Given information:
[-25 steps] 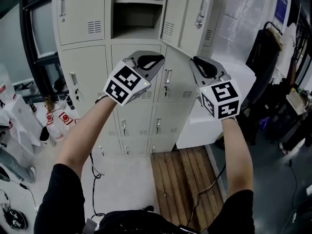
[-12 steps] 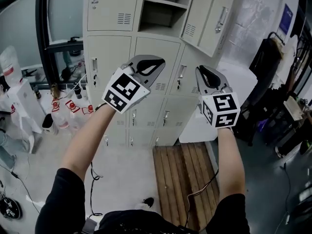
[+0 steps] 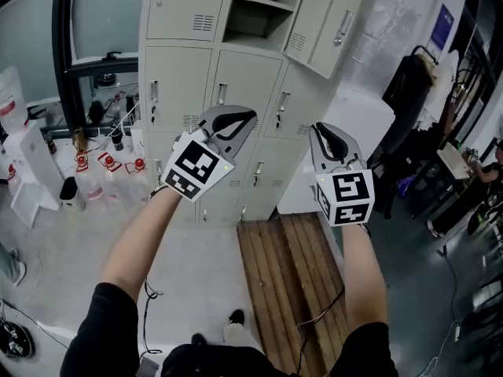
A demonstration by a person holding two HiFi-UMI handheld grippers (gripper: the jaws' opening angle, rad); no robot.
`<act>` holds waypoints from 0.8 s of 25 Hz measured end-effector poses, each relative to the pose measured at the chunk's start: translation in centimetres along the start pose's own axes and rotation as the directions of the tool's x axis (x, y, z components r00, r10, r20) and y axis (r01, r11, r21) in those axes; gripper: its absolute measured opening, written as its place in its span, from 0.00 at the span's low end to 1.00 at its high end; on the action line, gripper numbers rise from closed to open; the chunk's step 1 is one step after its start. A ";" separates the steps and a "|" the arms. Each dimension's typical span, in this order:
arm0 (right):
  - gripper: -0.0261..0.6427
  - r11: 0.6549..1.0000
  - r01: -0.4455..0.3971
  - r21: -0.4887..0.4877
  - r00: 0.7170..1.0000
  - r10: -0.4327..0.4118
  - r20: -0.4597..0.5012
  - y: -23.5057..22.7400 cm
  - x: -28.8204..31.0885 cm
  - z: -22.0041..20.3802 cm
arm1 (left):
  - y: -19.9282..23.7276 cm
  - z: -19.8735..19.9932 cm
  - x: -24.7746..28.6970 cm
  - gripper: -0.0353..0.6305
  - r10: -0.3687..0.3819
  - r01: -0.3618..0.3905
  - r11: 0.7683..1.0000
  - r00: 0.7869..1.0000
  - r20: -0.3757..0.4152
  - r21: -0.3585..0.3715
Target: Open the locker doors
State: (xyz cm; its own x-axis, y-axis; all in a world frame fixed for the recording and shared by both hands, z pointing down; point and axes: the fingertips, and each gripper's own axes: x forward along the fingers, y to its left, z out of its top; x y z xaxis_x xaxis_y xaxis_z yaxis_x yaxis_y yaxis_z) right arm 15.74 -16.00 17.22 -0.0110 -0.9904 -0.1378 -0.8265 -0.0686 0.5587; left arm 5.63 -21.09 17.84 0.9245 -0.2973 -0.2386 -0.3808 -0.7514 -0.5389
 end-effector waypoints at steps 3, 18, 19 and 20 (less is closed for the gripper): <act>0.12 1.000 0.003 -0.001 1.000 -0.003 -0.013 0.3 -1.4 0.0 | -1.2 0.8 -0.7 0.08 0.004 -0.004 1.000 1.000 0.004 0.008; 0.12 0.997 -0.071 -0.025 0.997 0.072 0.040 -3.0 -4.2 0.2 | -5.5 4.4 2.8 0.08 0.040 -0.039 0.999 0.998 -0.044 0.025; 0.12 0.997 -0.073 -0.026 0.996 0.074 0.047 -3.3 -4.3 0.3 | -5.7 4.7 3.0 0.08 0.044 -0.043 0.999 0.998 -0.049 0.033; 0.12 0.997 -0.075 -0.025 0.996 0.076 0.055 -3.6 -4.5 0.4 | -5.8 5.0 3.2 0.08 0.048 -0.046 0.998 0.997 -0.052 0.040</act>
State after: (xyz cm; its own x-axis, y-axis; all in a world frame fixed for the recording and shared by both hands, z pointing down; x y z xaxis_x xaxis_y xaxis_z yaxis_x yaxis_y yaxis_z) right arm 18.50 -11.26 15.49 -0.1050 -0.9846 -0.1395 -0.8091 0.0030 0.5877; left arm 10.67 -14.78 16.17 0.9048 -0.3633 -0.2221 -0.4234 -0.7129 -0.5589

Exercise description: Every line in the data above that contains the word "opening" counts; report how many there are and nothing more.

Result for this exercise: 2